As always, the name->value evaluation happens when it is required at
runtime, not earlier ("late binding"). So, in the generator expression
(lambda : i for i in range(11, 16)) the 'i' is searched in the enclosing
namespace when the lambda is evaluated, not when the lambda is created.
Your first example:
> [1] >>> c = (lambda : i for i in range(11, 16))
> [2] >>> for q in c:
> [3] ... print(q())
> ...
> 11
> 12
> 13
> 14
> 15
> >>> # This is expected
This code means:
[1] create a generator expression and name it `c`
[2] ask `c` for an iterator. A generator is its own iterator, so returns
itself.
Loop begins: Ask the iterator a new item (the first one, in fact). So the
generator executes one cycle, yields a lambda expression, and freezes.
Note that the current value of `i` (in that frozen environment) is 11.
Name the yielded object (the lambda) `q`.
[3] Call the q object. That means, execute the lambda. It returns the
current value of i, 11. Print it.
Back to [2]: ask the iterator a new item. The generator resumes, executes
another cycle, yields another lambda expression, and freezes. Now, i is 12
inside the frozen environment.
[3] execute the lambda -> 12
etc.
Your second example:
> [4] >>> c = (lambda : i for i in range(11, 16))
> [5] >>> d = list(c)
> [6] >>> for q in d:
> [7] ... print(q())
> ...
> 15
> 15
> 15
> 15
> 15
> >>> # I was very surprised
[4] creates a generator expression same as above.
[5] ask for an iterator (c itself). Do the iteration NOW until exhaustion,
and collect each yielded object into a list. Those objects will be
lambdas. The current (and final) value of i is 15, because the range()
iteration has finished.
[6] iterate over the list...
[7] ...and execute each lambda. At this time, `i` is always 15.
> Looking at the implementation, I see why this happens:
> >>> c = (lambda : i for i in range(11, 16))
> >>> for q in c:
> ... print(id(q.__closure__[0]))
> ...
> 3847792
> 3847792
> 3847792
> 3847792
> 3847792
> >>> # The same closure is used by every lambda
...because all of them refer to the same `i` name.
> But it seems very odd to me and it can lead to some problems that are a
> real pain in the ass to debug.
Yes, at least if one is not aware of the consequences. I think this (or a
simpler example) should be explained in the FAQ. The question comes in
this list again and again...
--
Gabriel Genellina
Carl Banks
It's really the only sane way to handle it, odd though it may seem in
this narrow case. In Python nested functions have to be able to
reference the current value of a variable because of use cases like
this:
def func():
def printx():
print x
x = 1
printx()
x = 2
printx()
Referencing a nonlocal variable always uses the current (or last)

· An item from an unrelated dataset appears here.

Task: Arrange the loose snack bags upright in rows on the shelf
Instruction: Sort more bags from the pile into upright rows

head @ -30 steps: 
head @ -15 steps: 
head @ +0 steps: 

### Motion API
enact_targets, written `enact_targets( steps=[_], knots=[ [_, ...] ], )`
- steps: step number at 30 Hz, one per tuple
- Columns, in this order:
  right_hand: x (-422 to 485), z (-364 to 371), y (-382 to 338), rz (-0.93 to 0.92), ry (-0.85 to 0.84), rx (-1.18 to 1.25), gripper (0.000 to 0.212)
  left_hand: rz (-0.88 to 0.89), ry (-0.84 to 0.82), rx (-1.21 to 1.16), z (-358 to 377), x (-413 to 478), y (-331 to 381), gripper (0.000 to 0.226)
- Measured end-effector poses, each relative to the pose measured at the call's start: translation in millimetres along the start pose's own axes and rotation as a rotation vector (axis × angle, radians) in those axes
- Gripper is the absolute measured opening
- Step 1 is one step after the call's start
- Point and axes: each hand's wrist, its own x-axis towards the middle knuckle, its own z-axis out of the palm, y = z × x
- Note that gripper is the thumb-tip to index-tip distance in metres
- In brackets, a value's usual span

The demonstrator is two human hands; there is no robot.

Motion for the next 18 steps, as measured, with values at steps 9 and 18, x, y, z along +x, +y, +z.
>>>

value of that variable, not the value it had when the nested function
was defined.
The way to handle the issue you are seeing is to create a new scope
with a variable the remains at the value you want to close upon:
create_const_function(value):
def func():
return value
c = (create_const_function(i) for i in range(11, 16))
Or you can do it the slacker way and use a default argument:
c = (lambda i=i: i for i in range(11, 16))
Carl Banks
Scott David Daniels
> This is from Python built from the py3k branch:
> >>> c = (lambda : i for i in range(11, 16))
> >>> for q in c:
> ... print(q())
> ...
> 11
> 12
> 13
> 14
> 15
> >>> # This is expected
> >>> c = (lambda : i for i in range(11, 16))
> >>> d = list(c)
> >>> for q in d:
> ... print(q())
> ...
> 15
> 15
> 15
> 15
> 15
> >>> # I was very surprised
You are entitled to be surprised. Then figure out what is going on.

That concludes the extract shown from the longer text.